On the next cast, braided fishing line climbed off the water—straight up so far it disappeared. Static electricity was building in the atmosphere ahead of that approaching storm. Powerful shocks began to emanate from graphite rods, sonar panels, bolts, and every conductor on board. I switched off the electronics.
Those are first, second and third wake-up calls. Time to leave. But how? The fishing was fantastic. Bass were jumping in the boat. In about 10 to 20 minutes the sky darkened, the wind picked up, and the bite probably ended like somebody threw a switch. We didn’t stick around to find out. The storm which seemed to be approaching like a stalking cat suddenly pounced. One boat was still out there, alone, no others in sight, the occupant’s shocked expressions visible during brief flashes created by enough electricity to light up New York for a year.
Then he disappeared in a blinding rain. Maybe he made it, if it was a short run back to his landing. We were diving for cover. But the important question, of course, is: Why do the bass stop biting after the storm passes? Things were going so well, at least one angler ignored every wake-up call. Nobody really knows why bass stop biting after a cold front passes, or why they often remain less active (especially big bass) for a few days afterward. But we have lots of theories.
Craws are kings for smallmouths after fronts, primarily because bass refuse to rise to a bait. After three or more days of stable weather, and stable barometric pressure, smallmouths might rise 20 feet to hit a lure in clear water, but not right after a front.

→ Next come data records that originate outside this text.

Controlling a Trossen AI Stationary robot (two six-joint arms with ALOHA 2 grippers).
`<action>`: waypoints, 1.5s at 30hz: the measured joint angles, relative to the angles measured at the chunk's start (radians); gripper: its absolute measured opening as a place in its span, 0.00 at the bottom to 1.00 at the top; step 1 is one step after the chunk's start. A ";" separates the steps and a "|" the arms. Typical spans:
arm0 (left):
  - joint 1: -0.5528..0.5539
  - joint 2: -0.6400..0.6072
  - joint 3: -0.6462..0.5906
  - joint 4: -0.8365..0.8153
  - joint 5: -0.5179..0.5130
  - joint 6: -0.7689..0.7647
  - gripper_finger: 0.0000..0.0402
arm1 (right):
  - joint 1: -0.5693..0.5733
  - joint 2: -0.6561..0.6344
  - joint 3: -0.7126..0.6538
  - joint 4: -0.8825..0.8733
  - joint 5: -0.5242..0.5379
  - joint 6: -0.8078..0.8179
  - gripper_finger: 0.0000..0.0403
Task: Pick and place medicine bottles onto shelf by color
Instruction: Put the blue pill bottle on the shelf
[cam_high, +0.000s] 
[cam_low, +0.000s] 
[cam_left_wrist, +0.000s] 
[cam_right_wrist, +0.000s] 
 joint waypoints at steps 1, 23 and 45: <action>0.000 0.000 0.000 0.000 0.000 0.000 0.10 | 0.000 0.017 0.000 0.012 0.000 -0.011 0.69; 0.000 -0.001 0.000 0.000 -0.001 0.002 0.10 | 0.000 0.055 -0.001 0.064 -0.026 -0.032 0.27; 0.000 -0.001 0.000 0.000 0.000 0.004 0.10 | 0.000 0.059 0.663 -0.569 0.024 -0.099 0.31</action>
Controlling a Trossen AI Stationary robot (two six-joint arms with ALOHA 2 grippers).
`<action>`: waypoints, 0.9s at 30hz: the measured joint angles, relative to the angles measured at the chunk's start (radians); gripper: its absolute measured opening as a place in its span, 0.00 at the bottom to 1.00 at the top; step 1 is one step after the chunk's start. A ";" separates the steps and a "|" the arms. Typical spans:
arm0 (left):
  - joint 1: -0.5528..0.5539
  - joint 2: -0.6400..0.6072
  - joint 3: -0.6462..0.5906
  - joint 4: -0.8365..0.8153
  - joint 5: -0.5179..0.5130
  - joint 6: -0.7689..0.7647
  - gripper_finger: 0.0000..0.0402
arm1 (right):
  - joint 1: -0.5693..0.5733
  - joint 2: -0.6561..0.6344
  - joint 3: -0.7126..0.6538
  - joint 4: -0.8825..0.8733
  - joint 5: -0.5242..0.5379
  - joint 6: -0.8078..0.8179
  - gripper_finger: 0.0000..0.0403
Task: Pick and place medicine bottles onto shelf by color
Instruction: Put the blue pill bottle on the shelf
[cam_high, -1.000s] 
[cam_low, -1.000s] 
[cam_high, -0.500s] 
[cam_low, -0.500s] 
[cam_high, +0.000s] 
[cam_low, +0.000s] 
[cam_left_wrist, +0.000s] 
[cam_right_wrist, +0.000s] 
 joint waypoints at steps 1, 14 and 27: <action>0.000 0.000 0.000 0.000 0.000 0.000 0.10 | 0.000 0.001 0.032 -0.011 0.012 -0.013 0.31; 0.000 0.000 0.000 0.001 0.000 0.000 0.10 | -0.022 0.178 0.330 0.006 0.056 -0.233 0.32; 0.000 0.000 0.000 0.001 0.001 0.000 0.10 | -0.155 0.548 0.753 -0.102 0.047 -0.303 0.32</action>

Cold fronts are dense, moving masses of cold air that wedge right under masses of warmer air. Warmer air is forced upward. Turbulence mixed with rising vapor cause storms to form along the leading edge of the front. Cold fronts move up to two times faster than warm fronts and generally produce more dramatic changes in weather.

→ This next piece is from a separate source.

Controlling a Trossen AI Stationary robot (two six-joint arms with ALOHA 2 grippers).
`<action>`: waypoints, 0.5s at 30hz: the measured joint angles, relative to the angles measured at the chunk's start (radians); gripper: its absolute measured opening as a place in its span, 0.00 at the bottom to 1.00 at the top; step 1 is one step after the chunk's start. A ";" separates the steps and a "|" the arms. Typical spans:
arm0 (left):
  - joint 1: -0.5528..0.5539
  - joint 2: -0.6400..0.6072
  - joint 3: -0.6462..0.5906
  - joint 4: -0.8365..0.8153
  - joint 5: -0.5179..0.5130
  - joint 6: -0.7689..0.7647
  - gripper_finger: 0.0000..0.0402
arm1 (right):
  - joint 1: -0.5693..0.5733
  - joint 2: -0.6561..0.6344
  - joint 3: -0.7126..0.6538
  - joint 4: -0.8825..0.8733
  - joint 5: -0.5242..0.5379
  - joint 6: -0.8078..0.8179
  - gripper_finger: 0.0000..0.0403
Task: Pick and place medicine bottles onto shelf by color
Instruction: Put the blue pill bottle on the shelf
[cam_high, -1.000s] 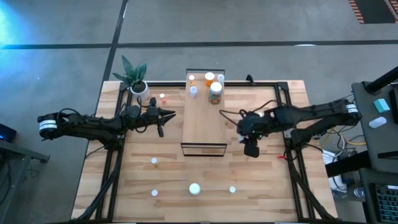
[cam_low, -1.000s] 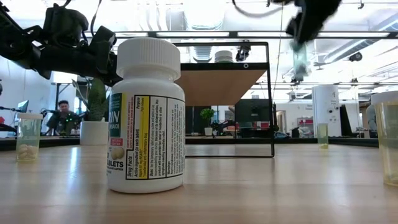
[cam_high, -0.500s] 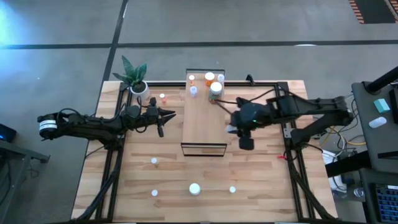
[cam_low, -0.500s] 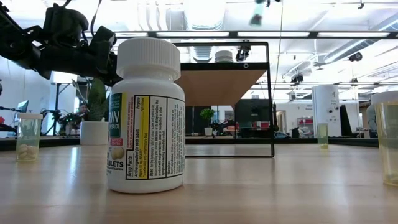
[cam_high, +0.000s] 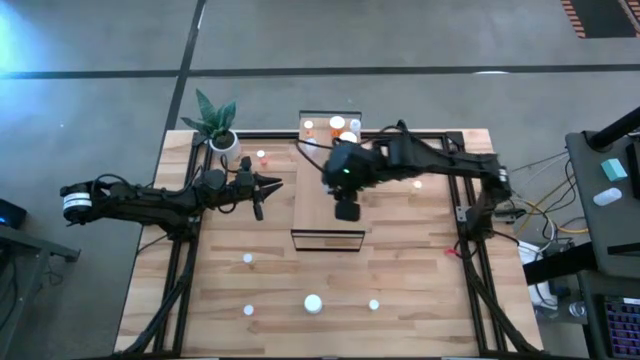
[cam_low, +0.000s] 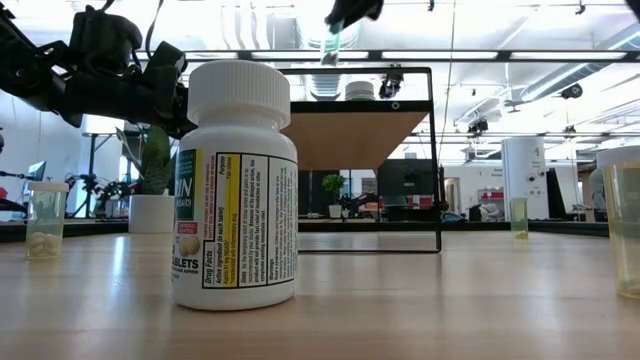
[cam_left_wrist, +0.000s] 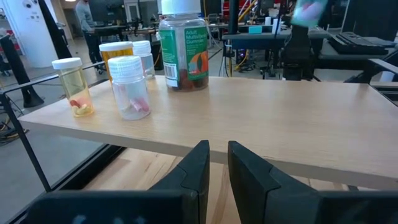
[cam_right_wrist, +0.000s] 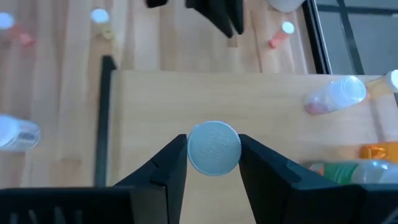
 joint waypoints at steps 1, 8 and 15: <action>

Crazy fluctuations in air pressure seem to impact all bass species most. Pressure decreases steadily as the front approaches, hits its lowest point as the front is passing, then jumps upward as the dense, cold air glides in. Bass guides and pros have reported for years that, as a front approaches, bass move shallow or suspend and become highly active. If true (and it sure seems to be), it dispels the theory that bass are moving to equalize swim-bladder pressure. If so, they would move down in the face of decreasing pressure.
Conversely, if the myth was true, summer bass should move up as pressure increases after the front passes. They don’t. In most cases they move down. Post-frontal conditions tend to be characterized by bluebird skies. Is it possible bass are trying to escape excess radiation and brightness? Maybe. But pressure changes are barely measurable below the surface, so nix the swim-bladder stabilization theory.

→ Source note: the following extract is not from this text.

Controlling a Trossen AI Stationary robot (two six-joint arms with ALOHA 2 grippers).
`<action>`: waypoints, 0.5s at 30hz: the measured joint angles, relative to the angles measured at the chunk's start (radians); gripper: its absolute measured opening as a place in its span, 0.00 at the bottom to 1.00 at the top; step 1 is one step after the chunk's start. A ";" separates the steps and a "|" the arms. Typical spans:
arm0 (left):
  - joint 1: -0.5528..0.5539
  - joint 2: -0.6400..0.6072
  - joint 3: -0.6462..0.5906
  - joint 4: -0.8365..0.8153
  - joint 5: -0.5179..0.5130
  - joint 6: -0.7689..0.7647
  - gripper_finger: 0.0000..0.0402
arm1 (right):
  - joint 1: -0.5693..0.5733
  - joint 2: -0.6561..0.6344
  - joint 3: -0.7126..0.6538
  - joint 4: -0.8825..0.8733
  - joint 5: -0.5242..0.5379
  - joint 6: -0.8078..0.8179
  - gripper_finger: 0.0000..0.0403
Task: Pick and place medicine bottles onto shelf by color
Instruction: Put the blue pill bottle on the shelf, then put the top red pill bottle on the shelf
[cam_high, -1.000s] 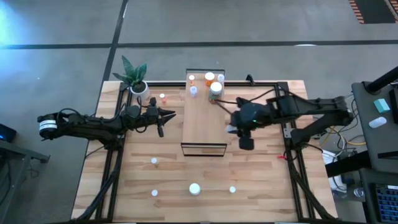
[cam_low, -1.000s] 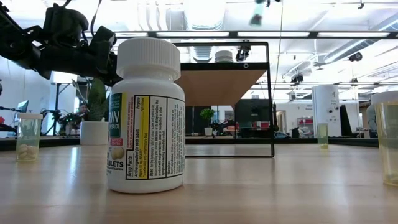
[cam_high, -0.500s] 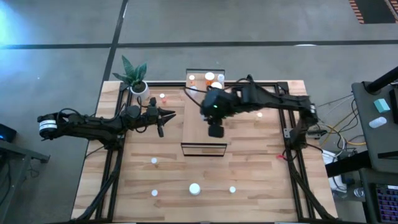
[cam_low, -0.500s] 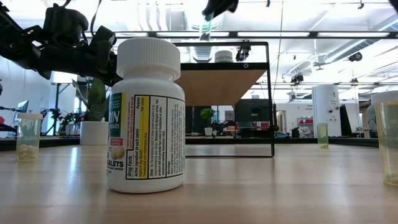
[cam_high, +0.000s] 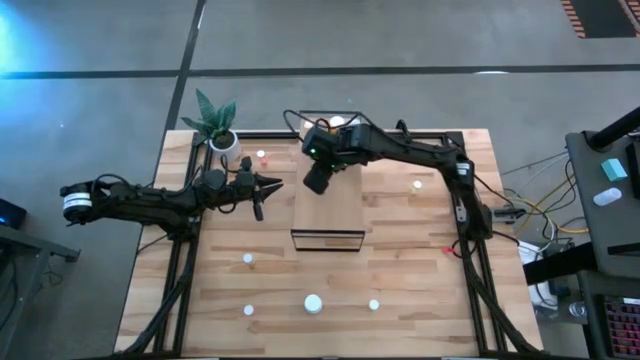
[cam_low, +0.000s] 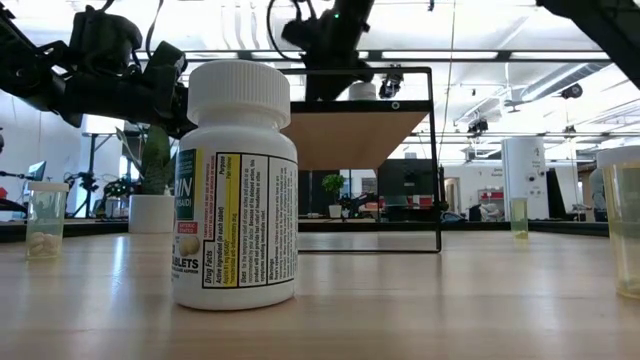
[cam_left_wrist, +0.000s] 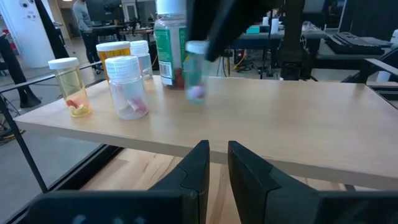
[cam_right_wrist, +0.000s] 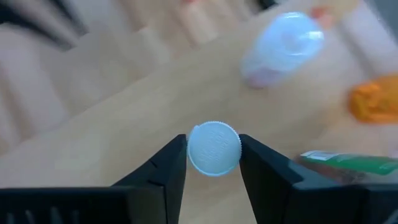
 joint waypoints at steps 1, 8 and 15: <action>0.000 0.000 0.000 0.000 0.000 -0.002 0.10 | 0.000 0.005 0.001 -0.001 0.027 0.029 0.34; 0.000 0.000 0.000 0.000 0.001 -0.017 0.10 | 0.001 0.011 0.002 0.006 0.115 0.214 0.36; 0.000 0.000 -0.001 0.000 0.013 -0.019 0.10 | 0.001 0.011 0.001 0.078 0.118 0.231 0.36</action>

Another bit of conjecture: Zooplankton will rise in low pressure, baitfish follow, and bass feed accordingly. When pressure increases, zooplankton drop into cover, baitfish stop feeding, followed by bass. But it doesn’t really explain why bass remain less active for days afterward without incorporating other theories. If the plankton stays in cover for days, so what? Bass could feed on crayfish, which don’t focus on plankton. But bass simply remain less active, choosing not to actively feed at all.
Some say bass are simply gorging then resting. Well, duh. They do that during stable weather then climb back into the feedbag the next day. Post-frontal bass don’t do that. Face it. We can’t address the physiological responses to cold fronts fish exhibit because we don’t understand them yet. What we do understand is fishing. We can continue to catch bass after fronts if we apply the usual sol-vents. When a front moves through, and for days afterward in most cases, the strike window of a larger bass (over 4 pounds) shrinks from an area many yards across to mere inches in diameter.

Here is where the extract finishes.